__Exercise instructions__.
Write out the whole listing word for word.

BEGIN Material provided

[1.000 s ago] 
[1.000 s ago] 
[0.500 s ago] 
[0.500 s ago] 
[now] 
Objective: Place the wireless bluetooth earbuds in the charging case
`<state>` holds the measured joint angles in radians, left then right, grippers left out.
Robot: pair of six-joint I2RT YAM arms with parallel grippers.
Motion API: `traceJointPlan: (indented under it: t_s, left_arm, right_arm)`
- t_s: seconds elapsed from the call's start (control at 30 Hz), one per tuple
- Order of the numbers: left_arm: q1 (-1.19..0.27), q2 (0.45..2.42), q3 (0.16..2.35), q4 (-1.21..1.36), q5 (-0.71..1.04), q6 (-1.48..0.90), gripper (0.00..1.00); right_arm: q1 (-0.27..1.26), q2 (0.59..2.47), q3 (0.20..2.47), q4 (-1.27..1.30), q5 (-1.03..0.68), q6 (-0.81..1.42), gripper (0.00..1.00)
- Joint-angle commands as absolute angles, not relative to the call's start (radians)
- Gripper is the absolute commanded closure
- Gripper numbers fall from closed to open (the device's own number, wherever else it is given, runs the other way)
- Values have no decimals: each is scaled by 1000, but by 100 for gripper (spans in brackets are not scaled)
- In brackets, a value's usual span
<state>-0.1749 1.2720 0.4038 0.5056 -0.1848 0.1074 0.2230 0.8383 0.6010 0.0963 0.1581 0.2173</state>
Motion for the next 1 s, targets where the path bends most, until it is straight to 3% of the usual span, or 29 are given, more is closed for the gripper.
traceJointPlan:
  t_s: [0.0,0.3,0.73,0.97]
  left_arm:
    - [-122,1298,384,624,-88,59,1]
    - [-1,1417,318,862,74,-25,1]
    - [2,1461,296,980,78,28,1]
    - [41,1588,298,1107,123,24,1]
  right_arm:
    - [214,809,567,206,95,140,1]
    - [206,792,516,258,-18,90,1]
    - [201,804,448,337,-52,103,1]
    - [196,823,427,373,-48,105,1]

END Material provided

__Exercise response__.
[1.000 s ago] 
[1.000 s ago] 
[0.500 s ago] 
[0.500 s ago] 
[now] 
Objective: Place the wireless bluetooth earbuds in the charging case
`<state>` holds the measured joint angles in radians, left then right, grippers left out.
Robot: pair of six-joint I2RT YAM arms with parallel grippers.
Motion API: `traceJointPlan: (indented under it: t_s, left_arm, right_arm)`
- t_s: seconds elapsed from the call's start (control at 30 Hz), one per tuple
- Order of the numbers: left_arm: q1 (-1.19..0.27), q2 (0.45..2.42), q3 (0.16..2.35), q4 (-1.21..1.36), q5 (-0.71..1.04), q6 (-1.48..0.90), gripper (0.00..1.00); right_arm: q1 (-0.27..1.26), q2 (0.59..2.47), q3 (0.20..2.47), q4 (-1.27..1.30), q5 (-1.03..0.68), q6 (-0.81..1.42), gripper (0.00..1.00)
- Joint-angle commands as absolute angles, not relative to the call's start (radians)
- Gripper is the absolute commanded closure
- Gripper numbers fall from closed to open (the device's own number, wherever else it is given, runs the other way)
- Values have no decimals: each is scaled by 1000, but by 100 for gripper (spans in brackets are not scaled)
- In brackets, a value's usual span
<state>-0.1749 1.2720 0.4038 0.5056 -0.1848 0.1074 0.2230 0.8383 0.6010 0.0963 0.1581 0.2173</state>
Motion for the next 1 s, targets where the path bends most, until it is straight to 3% of the usual span, or 29 are given, more is closed for the gripper.
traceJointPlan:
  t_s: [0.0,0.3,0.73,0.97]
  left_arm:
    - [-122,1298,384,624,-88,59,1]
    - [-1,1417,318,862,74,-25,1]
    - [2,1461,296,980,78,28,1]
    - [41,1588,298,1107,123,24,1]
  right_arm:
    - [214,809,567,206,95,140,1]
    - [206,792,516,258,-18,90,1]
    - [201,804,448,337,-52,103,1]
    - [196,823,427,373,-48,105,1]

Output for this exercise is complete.